Life isn't meant to be lived like that.

I can't keep stressing about the things that I can't change... I can't keep expecting stuff from myself and others because everyone is human, we aren't perfect. We don't read each other's minds: we'll never know what anyone else is thinking until they say it. I can't please everyone, and I can't help everyone, no matter how much I really wish I can.

I've got to stop drowning myself in my own fears and thoughts.

I was exactly like that 2 years ago, during Alevels, there were so many things on my mind... and I got so scared and frustrated that I couldn't even express myself to the one person I was suppose to be able to share everything with. He couldn't help me even if he wanted to, and I guess in the end.... I ended up frustrating him and driving him away with my actions.

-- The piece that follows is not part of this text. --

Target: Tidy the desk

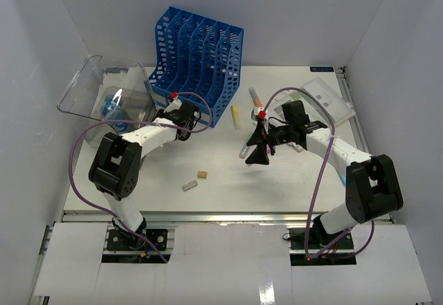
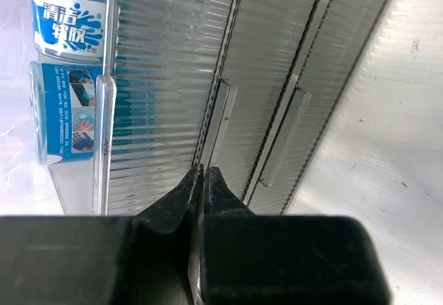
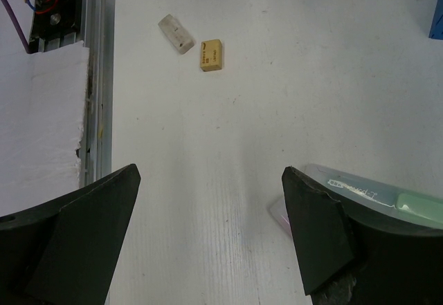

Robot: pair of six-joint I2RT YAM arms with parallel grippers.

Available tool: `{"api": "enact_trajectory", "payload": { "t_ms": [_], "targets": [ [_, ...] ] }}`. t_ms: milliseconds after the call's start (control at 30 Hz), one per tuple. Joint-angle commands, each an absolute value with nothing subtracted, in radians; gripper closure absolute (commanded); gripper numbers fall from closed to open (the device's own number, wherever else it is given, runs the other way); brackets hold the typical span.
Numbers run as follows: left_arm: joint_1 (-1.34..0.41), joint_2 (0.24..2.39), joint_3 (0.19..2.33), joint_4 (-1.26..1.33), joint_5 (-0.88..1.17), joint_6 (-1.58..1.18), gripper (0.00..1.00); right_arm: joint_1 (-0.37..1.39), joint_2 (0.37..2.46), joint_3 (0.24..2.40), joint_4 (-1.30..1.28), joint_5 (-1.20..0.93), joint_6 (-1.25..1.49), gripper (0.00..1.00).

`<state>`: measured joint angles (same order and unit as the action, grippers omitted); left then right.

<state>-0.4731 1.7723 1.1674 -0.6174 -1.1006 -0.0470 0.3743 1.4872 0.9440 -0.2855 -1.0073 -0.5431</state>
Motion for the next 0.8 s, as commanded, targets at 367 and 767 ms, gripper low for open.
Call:
{"api": "enact_trajectory", "payload": {
  "t_ms": [367, 767],
  "targets": [
    [-0.618, 1.746, 1.246, -0.816, -0.994, -0.304, 1.00, 0.368, 1.491, 0.956, -0.296, -1.043, -0.565, 0.10],
    [-0.668, 1.737, 1.294, -0.909, -0.930, -0.419, 1.00, 0.368, 1.491, 0.959, -0.307, -1.035, -0.574, 0.10]
  ]
}}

Never again, do I want that to happen.
But it's almost as if, I can't stop this madness (it might as well be madness)

BREATHE
I just need to breathe and don't stress. Things don't have to be perfect, they weren't meant to be, not even close to "ideal". Who you are can't be, and isn't defined by all your worries, imperfections. What others think of you is not who you are. Find your own place, in your own time.

Everything is gonna be just fine, you're gonna be just fine.